* EXTRACTED DATA
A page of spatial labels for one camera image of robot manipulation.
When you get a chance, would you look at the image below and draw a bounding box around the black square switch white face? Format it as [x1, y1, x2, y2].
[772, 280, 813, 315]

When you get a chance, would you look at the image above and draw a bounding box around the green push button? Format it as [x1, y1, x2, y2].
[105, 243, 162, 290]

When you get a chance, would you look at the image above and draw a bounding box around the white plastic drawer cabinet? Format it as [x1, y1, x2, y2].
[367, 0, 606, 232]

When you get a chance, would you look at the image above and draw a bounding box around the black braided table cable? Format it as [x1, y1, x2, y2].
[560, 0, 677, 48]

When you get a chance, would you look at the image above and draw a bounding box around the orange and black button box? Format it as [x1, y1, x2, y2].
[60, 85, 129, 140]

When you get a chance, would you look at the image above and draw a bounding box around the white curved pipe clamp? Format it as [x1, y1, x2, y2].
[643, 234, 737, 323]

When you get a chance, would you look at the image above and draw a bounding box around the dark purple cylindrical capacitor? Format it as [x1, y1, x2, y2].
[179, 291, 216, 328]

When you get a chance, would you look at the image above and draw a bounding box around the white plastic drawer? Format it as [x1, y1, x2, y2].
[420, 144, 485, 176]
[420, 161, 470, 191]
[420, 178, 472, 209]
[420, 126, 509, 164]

==

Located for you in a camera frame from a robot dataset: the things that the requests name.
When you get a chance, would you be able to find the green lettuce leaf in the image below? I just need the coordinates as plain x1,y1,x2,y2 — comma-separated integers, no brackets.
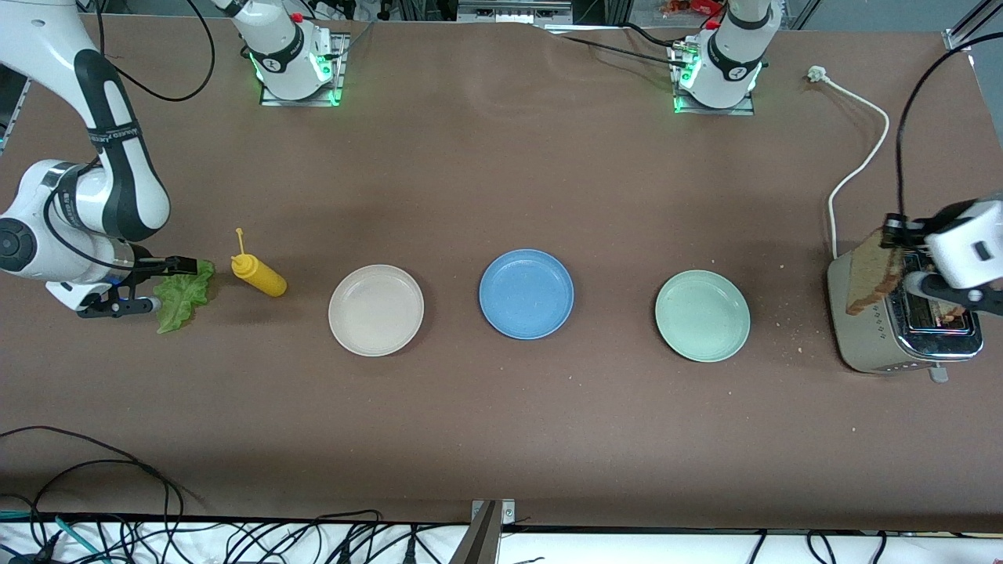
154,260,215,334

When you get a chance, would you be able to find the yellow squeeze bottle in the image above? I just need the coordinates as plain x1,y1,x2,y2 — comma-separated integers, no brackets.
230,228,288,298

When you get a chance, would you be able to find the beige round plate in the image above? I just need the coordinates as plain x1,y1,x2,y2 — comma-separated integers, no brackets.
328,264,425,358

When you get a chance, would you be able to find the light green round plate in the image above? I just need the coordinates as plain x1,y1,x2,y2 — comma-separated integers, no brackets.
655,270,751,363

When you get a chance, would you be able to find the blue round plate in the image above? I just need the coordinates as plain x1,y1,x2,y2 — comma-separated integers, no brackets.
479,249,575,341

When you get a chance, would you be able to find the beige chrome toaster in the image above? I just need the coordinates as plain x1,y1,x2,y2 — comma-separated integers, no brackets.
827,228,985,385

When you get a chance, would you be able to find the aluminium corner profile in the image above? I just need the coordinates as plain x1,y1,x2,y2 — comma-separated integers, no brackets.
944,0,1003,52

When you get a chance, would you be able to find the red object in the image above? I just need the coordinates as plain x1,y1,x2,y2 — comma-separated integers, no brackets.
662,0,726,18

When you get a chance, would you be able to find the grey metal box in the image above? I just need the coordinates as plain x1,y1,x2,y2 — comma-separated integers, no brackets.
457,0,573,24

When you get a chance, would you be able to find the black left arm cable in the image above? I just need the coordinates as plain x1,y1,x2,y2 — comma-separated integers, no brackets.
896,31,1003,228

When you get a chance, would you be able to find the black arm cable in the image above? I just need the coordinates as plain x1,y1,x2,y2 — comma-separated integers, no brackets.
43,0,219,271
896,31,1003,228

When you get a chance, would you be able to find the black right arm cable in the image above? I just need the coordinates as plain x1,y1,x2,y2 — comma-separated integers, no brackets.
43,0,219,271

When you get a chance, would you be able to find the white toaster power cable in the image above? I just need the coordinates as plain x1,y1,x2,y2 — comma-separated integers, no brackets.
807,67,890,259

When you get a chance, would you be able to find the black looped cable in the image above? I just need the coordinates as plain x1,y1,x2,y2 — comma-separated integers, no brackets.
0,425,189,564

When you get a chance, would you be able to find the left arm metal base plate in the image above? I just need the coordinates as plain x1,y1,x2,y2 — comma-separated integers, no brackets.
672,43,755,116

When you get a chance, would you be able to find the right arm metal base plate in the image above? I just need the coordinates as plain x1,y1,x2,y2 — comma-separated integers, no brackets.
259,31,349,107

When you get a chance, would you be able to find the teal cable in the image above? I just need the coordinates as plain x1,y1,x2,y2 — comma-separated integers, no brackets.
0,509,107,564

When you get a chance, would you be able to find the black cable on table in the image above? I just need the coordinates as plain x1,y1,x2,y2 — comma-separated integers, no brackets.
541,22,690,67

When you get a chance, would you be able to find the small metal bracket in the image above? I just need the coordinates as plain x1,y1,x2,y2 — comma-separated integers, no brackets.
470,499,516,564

* WHAT TO WORK ON
I need every line of the data that has the word "camera"; please list them.

* ANSWER TO THE PROBLEM
A page of spatial labels for one camera image of robot manipulation.
Located for you in a camera frame from a robot dataset: the things that the requests name.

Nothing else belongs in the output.